TASK REQUIREMENTS: Reproduce the whole listing, character for character.

DATA:
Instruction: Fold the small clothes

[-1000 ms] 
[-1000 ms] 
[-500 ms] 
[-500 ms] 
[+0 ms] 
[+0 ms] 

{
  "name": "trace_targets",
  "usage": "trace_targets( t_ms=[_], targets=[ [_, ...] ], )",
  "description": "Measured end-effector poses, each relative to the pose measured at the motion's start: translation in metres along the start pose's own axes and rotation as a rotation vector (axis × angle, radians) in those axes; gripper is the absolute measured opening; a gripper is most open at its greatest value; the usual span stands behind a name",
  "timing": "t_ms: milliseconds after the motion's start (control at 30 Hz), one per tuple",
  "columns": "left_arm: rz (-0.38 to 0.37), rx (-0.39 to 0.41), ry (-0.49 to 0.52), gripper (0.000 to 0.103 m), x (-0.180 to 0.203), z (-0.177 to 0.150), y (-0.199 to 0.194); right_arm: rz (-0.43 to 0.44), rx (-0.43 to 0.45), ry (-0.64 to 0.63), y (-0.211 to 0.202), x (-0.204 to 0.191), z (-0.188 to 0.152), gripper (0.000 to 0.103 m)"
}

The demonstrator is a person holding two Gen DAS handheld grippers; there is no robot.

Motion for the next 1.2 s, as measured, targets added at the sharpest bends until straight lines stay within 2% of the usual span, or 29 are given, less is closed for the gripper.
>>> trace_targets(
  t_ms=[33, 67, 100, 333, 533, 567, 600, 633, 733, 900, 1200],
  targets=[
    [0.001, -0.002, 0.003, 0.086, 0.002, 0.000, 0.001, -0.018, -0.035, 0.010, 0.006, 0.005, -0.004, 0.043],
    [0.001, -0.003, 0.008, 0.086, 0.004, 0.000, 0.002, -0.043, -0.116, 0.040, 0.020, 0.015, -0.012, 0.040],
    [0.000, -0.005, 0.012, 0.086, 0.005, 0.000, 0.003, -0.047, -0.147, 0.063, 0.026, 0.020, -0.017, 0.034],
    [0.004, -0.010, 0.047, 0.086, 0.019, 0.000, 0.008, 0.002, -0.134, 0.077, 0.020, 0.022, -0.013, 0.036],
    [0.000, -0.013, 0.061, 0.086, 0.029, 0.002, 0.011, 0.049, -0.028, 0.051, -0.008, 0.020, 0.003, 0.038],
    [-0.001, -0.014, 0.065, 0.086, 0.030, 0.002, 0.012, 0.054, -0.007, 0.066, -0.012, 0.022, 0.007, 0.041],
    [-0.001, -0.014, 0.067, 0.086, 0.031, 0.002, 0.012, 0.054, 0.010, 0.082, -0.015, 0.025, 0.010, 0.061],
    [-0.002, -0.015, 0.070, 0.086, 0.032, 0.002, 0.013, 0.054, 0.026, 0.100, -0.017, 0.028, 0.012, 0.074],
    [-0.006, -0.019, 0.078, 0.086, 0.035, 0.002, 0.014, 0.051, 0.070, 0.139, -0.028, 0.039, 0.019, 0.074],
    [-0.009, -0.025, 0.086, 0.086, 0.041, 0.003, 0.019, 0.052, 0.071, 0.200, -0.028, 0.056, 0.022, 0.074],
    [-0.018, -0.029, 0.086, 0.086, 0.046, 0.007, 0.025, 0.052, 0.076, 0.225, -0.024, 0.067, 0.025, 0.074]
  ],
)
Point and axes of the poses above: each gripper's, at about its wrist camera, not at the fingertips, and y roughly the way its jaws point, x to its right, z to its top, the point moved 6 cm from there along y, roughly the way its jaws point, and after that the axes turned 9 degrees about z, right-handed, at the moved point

PROBLEM SOLUTION:
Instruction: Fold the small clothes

[-1000 ms] 
[-1000 ms] 
[-500 ms] 
[-500 ms] 
[+0 ms] 
[+0 ms] 

{
  "name": "trace_targets",
  "usage": "trace_targets( t_ms=[_], targets=[ [_, ...] ], )",
  "description": "Measured end-effector poses, each relative to the pose measured at the motion's start: translation in metres along the start pose's own axes and rotation as a rotation vector (axis × angle, radians) in those axes; gripper is the absolute measured opening; a gripper is most open at its greatest value; the usual span stands behind a name",
  "timing": "t_ms: milliseconds after the motion's start (control at 30 Hz), one per tuple",
  "columns": "left_arm: rz (-0.38 to 0.37), rx (-0.39 to 0.41), ry (-0.49 to 0.52), gripper (0.000 to 0.103 m), x (-0.180 to 0.203), z (-0.177 to 0.150), y (-0.199 to 0.194); right_arm: rz (-0.43 to 0.44), rx (-0.43 to 0.45), ry (-0.64 to 0.63), y (-0.211 to 0.202), x (-0.204 to 0.191), z (-0.188 to 0.152), gripper (0.000 to 0.103 m)"
}

The demonstrator is a person holding two Gen DAS handheld grippers; there is no robot.

Motion for the next 1.2 s, as measured, targets added at the sharpest bends until straight lines stay within 2% of the usual span, or 29 are given, less is closed for the gripper.
>>> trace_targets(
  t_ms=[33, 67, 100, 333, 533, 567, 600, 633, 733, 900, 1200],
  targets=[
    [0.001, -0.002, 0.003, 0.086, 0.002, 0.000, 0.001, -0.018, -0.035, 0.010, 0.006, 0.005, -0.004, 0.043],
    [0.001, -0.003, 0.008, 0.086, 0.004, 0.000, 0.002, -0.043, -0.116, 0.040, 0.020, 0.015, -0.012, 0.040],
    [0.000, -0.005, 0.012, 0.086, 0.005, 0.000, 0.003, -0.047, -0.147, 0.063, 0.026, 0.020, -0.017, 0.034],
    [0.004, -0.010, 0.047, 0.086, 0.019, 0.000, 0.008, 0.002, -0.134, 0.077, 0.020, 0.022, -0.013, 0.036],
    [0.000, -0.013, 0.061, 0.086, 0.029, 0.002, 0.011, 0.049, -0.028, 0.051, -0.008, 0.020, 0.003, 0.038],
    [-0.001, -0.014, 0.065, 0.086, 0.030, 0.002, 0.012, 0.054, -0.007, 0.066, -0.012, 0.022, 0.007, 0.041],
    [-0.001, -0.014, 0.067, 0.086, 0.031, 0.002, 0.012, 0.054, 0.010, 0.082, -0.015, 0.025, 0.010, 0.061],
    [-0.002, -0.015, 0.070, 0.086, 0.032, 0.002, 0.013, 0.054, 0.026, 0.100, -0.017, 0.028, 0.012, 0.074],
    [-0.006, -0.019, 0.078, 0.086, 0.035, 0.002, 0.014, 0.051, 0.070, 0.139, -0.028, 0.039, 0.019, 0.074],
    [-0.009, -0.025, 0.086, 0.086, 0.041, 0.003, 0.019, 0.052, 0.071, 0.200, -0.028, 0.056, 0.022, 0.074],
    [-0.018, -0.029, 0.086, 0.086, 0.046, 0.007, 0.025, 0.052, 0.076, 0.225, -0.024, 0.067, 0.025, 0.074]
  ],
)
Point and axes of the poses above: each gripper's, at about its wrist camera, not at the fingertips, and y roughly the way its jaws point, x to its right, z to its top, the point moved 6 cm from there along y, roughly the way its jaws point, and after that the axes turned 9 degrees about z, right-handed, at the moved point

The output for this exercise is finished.